Выслушав один из моих ответов, на секунду задумался, даже вроде бы отстранился от разговора, скосил застывшие серые глаза в сторону, вдруг потянулся к карандашу, к листку бумаги на столе, что-то на листе неторопливо отметил. Мне показалось, что за таким придирчивым дознанием стояло не только любопытство живого, неугомонного, жадного до нового ума художника. Может быть, Паустовский задумывал написать новый рассказ вроде «Соранга» и ему нужен был самый живой, самый свежий «строительный материал» именно с шестого континента. Я спросил его об этом.
Писатель рассмеялся:
– Нет! Просто все это необыкновенно интересно. Видите ли... – он погладил ладонью отполированный временем подлокотник старого кресла. – Видите ли... Я всегда мечтал побывать в Антарктиде...
Помолчали. На его тонких бледных губах появилась и надолго задержалась чуть приметная, с грустью улыбка, которая, казалось, проступала из самых глубин его памяти, из далеких, давно ушедших лет юности.
– Я много где мечтал побывать... На нашей планете столько поразительного. И так обидно что-то не увидеть...
Качнул головой:
– Вот, например, Антарктиду я уже не увижу никогда. Никогда...
В молодости его больше всего манила к себе именно Антарктида. И капитан Скотт был любимым героем: в те годы еще свежей для воображения, будоражащей умы во всем мире была трагическая история гибели пятерых англичан, стоически принявших смерть в самом суровом краю на свете. Потому-то и появился рассказ «Соранг». Оказывается, причиной его появления стал неожиданный спор – соревнование с друзьями-писателями: на любую вольную тему за короткий срок написать рассказ определенного размера. Паустовский, не задумываясь, выбрал то, что его в то время волновало. Наверно, эта вещь давно подспудно вызревала в его сознании и вот вдруг вылилась на бумагу легко, свободно, уверенно – ни одной скороспелой фразы, все выношенное.
Рассказывал он мне об этом, когда нас уже пригласили к столу на ужин. Неожиданное воспоминание о прошлом высветило его лицо, пропали под глазами нездоровые тени, в глазах блеснули острые живые искорки. Повернулся к жене, хлопотавшей над угощением:
– Таня! По случаю гостя из Антарктиды не разрешишь ли ты мне одну рюмочку?
Разгладил машинальными движениями пальцев салфетку на столе, поднял на меня на мгновение ушедшие вдаль глаза:
– А какие в Антарктиде закаты? Говорят, что-то невообразимое...
Когда в завершение вечера я стал прощаться, Константин Георгиевич снова взял подаренную ему галету, которую перед этим положил на видное место на книжной полке.

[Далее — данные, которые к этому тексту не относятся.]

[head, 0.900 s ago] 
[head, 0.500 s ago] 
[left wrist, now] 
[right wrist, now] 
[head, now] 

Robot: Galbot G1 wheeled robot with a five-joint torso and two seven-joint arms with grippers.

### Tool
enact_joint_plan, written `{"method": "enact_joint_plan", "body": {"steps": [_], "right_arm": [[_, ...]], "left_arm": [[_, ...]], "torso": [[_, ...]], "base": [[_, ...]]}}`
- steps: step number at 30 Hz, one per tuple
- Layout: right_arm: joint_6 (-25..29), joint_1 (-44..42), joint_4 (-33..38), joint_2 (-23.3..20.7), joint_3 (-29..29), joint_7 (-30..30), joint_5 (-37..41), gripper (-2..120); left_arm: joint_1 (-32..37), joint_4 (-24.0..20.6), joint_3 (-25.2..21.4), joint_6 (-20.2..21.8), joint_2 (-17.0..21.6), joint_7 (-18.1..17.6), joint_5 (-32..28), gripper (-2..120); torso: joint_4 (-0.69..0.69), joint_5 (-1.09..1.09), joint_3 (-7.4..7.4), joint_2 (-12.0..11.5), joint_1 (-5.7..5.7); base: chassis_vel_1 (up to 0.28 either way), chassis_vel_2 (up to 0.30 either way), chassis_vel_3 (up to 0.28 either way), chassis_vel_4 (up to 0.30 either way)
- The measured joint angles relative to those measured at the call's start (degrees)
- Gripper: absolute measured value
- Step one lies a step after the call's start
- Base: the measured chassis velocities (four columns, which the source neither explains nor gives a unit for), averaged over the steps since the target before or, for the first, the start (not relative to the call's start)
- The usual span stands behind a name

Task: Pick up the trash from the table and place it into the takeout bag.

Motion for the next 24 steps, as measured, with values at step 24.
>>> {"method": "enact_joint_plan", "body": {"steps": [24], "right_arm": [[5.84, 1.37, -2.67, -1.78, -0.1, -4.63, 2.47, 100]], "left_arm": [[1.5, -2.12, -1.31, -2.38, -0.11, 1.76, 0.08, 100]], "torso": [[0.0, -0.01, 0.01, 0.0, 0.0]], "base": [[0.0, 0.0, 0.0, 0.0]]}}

В этот раз он взглянул на нее каким-то новым, острым, вроде бы оценивающим взглядом, на лоб набежали морщины.
– Скажите... А есть ли такая галета в Англии? Ведь это же прежде всего их реликвия!
– Не знаю... Думаю, что у них ее нет. Ящик-то откопали мы.
Он задумчиво погладил подбородок:
– Понятно...
Из дома Паустовского я уходил с истинным богатством – простеньким, довоенного издания сборником его рассказов. На титульном листе стояла надпись: «...с благодарностью за драгоценный подарок – галету капитана Скотта. Эта старая книга, но в ней есть рассказ об экспедиции Скотта».
– Приходите обязательно! – сказал хозяин, провожая меня до дверей. – Ведь я вас только-только начал слушать.
Больше к Паустовскому я не приходил. Мне казалось неудобным отнимать у писателя такое дорогое для него и всех нас время, приглашение я воспринял как простую дань вежливости. К тому же от моего внимания не ускользнул тревожный взгляд Татьяны Алексеевны, брошенный на мужа в конце нашей встречи: не переутомился ли? В то время здоровье писателя уже серьезно шло на убыль.
Я даже не решился позвонить Константину Георгиевичу по телефону. Вместо этого засел за стол и попробовал сделать то, что не давало мне с некоторых пор покоя, – написал новеллу «Чужое небо» и посвятил ее Паустовскому. Настроение для этой новеллы было навеяно рассказом Паустовского «Австралиец со станции Налево», а в основу сюжета легли впечатления о трех днях, проведенных в далеком Дарвине, – тропические ливни над городком, письмо неприкаянного человека, найденное в номере гостиницы, суетливые и перепуганные испанцы-эмигранты на аэродроме... А потом пришлось снова уехать в дальние края.
В живых Паустовского я уже не видел. Летним днем шестьдесят восьмого года я стоял в зале Центрального дома литераторов в почетном карауле у гроба и не мог оторвать взгляда от скрещенных на груди сухих пергаментно-желтых кистей рук, навеки утративших свое тепло.